Object.defineProperty(window, 'MAX_IDLE_TIME', {value:86400*365, writable: false});

alert("Timeout adjusted to " + window.MAX_IDLE_TIME);
})();
 
I finally set up some monitoring on the new DV coupled solar.

I'm surprised how quickly this set up ramps up in the morning.

It only took 30 minutes from 30 watts at 8:15 to 400 watts at 8:45. That 400 watts is 2/3rds of max production.

I'm still figuring out my charge settings between the XW and Mindnite. So, the Midnite kicks off suddenly at about 1:30 because the XW charged right past the Midnite charge settings.

But, at 2:30 I initiated a Rapid Shut Down as a test. It worked, PV voltage depleted quickly. But confusingly, the PV breaker tripped. This is a 15 amp 2 pole breaker.

And the system didn't seem to recover.
The Tigo RSD box should put out 0.6 volts when the RSD is active and should put the panels in parallel when operating. Currently I'm seeing 0.01 volts, not the correct 0.6 volts or 80-100 volts.

I've got a spare RSD module here, I could swap it out. I'm going to let it sit overnight in hopes that loss of sun will return some functionality to the system.
I'm not hopeful.

Screenshot_20221016-154453.png
 
That does seem odd. Tripping the RSD should not damage anything. The whole point of the RSD boxes is to "SAFELY" shut off the power at the panels. I thought the Tigo two panel RSD box connected the panels in series when it is switched on.

How hard is it to get up to your panels? Can you disconnect the MC-4 connectors and check the VOC and ISC at the panels? And if they look good, I would try bypassing the RSD boxes and make sure the charge controller comes back to life.

I do not know the spec of the "keep alive" signal, but if you have a scope, I would think you should see that on the line. Make sure it is sending the signal up to the boxes at the panels.

Do you have all 4 of your new panels up in place yet or is this still just the one pair? 7 amps at 80 volts comes out to about 560 watts, so I am guessing just 2 panels. When the RSD shut off, it must have sent some kind of inductive kick back out of the charge controller. My guess is the voltage spiked up enough to hurt the FET switch in the roof top RSD box(s). If the box shorted out, you may be able to measure the ISC current with a clamp meter going into the box from the panel.

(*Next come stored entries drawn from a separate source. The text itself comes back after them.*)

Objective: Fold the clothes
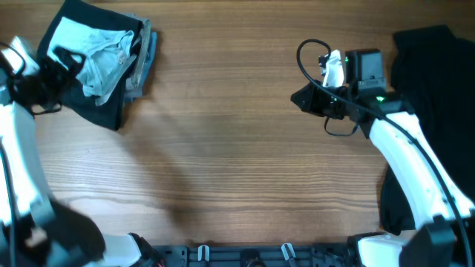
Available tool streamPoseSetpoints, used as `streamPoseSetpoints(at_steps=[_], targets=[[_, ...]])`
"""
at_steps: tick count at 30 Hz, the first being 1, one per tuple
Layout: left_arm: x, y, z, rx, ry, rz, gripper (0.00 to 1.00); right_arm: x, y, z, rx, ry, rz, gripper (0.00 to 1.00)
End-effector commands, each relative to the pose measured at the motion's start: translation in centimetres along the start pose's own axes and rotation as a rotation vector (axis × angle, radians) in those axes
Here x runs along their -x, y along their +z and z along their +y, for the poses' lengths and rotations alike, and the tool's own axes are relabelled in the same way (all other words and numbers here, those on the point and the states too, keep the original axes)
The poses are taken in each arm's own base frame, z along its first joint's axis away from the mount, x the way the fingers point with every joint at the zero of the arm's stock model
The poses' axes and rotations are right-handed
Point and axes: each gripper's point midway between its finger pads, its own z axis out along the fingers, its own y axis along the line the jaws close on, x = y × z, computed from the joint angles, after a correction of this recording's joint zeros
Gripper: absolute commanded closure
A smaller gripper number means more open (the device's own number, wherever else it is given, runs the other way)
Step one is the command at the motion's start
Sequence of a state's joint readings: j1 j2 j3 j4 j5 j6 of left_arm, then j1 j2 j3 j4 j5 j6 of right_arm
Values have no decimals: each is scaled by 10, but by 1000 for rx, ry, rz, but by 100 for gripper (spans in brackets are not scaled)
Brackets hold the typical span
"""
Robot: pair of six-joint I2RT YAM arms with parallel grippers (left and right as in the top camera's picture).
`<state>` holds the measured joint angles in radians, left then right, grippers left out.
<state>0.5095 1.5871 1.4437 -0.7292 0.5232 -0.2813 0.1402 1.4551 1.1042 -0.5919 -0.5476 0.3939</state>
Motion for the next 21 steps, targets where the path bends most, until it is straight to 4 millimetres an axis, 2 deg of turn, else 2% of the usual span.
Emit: streamPoseSetpoints(at_steps=[1,2,4,5,6,7,8,9,13,16,18,19,20,21], targets=[[-11,-93,-110,-158,420,-128,0,26,-59,33,-10,-168,-206,91],[-33,-123,-140,-200,555,-137,0,27,-90,54,12,-271,-293,91],[-66,-156,-165,-241,654,-137,0,22,-130,78,38,-384,-397,82],[-90,-178,-171,-244,690,-139,0,15,-155,91,56,-434,-462,70],[-104,-191,-171,-235,704,-136,0,8,-173,101,71,-459,-509,59],[-114,-200,-164,-205,709,-132,0,1,-187,107,81,-477,-541,40],[-123,-209,-158,-181,709,-130,0,-7,-198,111,87,-487,-561,13],[-131,-215,-153,-171,703,-120,0,-15,-207,113,92,-495,-575,0],[-137,-233,-154,-185,719,-166,0,-21,-210,114,93,-492,-575,0],[-138,-235,-154,-186,720,-170,0,-27,-198,106,138,-262,-495,0],[-138,-235,-154,-186,720,-170,0,-28,-193,86,47,-212,-484,0],[-138,-235,-154,-186,720,-170,0,-24,-195,82,18,-216,-505,0],[-138,-235,-154,-186,720,-170,0,-21,-197,85,7,-292,-522,0],[-138,-235,-154,-186,720,-170,0,-18,-200,92,-9,-449,-553,0]])
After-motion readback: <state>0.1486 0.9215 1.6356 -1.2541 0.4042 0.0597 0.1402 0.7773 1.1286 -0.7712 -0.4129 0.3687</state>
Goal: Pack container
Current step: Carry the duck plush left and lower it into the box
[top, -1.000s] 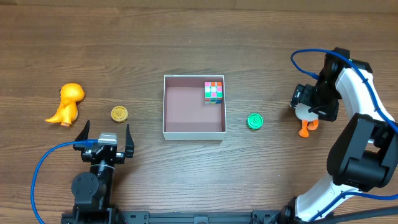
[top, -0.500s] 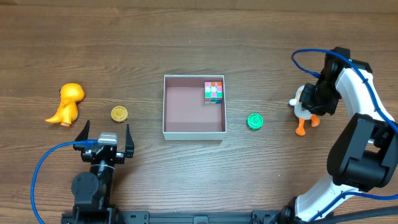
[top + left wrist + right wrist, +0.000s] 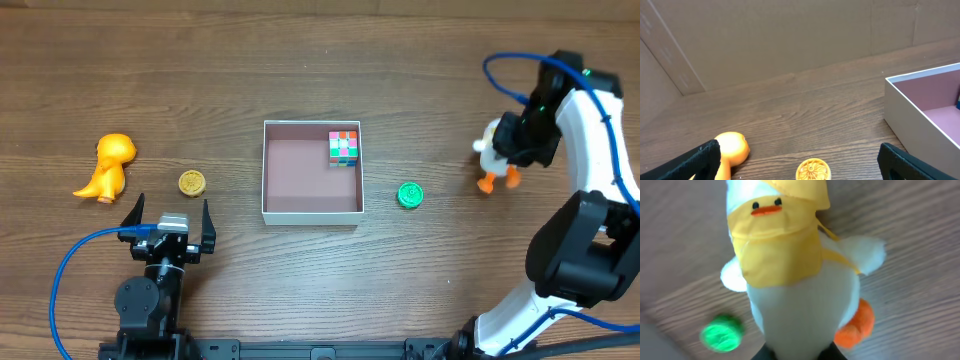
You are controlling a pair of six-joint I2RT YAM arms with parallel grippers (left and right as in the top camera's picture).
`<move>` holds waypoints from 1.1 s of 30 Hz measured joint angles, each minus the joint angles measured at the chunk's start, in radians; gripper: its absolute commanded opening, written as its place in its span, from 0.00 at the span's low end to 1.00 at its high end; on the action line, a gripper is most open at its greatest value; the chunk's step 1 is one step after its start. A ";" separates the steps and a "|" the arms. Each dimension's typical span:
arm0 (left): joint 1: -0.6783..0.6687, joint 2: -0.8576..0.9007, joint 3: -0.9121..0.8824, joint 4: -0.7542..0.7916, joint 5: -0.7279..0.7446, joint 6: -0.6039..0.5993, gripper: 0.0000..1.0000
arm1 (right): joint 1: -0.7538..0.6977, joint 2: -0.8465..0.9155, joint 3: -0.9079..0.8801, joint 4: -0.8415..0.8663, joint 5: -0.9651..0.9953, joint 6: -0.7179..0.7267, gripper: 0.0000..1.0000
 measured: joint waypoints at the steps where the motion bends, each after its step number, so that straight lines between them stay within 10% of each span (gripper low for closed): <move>1: 0.000 0.000 0.000 0.000 0.000 0.000 1.00 | 0.002 0.000 0.038 -0.029 -0.027 0.002 0.11; 13: 0.000 0.000 0.000 0.000 0.000 0.000 1.00 | 0.216 -0.002 0.456 -0.316 -0.254 0.008 0.09; 33: 0.000 0.000 0.000 0.000 0.000 0.000 1.00 | 0.706 -0.004 0.343 -0.318 -0.194 0.150 0.09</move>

I hope the Tigo RSD actually did survive, because I wanted to go with that as well, but this is not looking good. Keep us posted on what you find.
 
Yeah, I think the Tigo RSD box died.
I was going to climb up and swap out the module or do some testing, but the kids wanted to play. So, priorities.

I'm pretty sure the RSD box died.
The sun is down and I cut power to the charge controller and RSD transmitter for a couple minutes. The system still isn't acting normally.

Tripping the 15 amp PV breaker really confuses me.

I'm planning to call Midnite, Tigo, and AltE tech support tomorrow to see if they have any ideas before swapping in the replacement Tigo module.
 
I spoke with Tigo, Midnite, and AltE today. Everyone said about same thing ?‍♂️ just replace it.
So I threw up the second TS4 (it was not yet installed along with the second pair of panels) and the system is producing again.

I don't want to initiate another rapid shut down test for fear of the second and only TS4 dieing the same death and leaving this system inop waiting on Tigo's RMA process.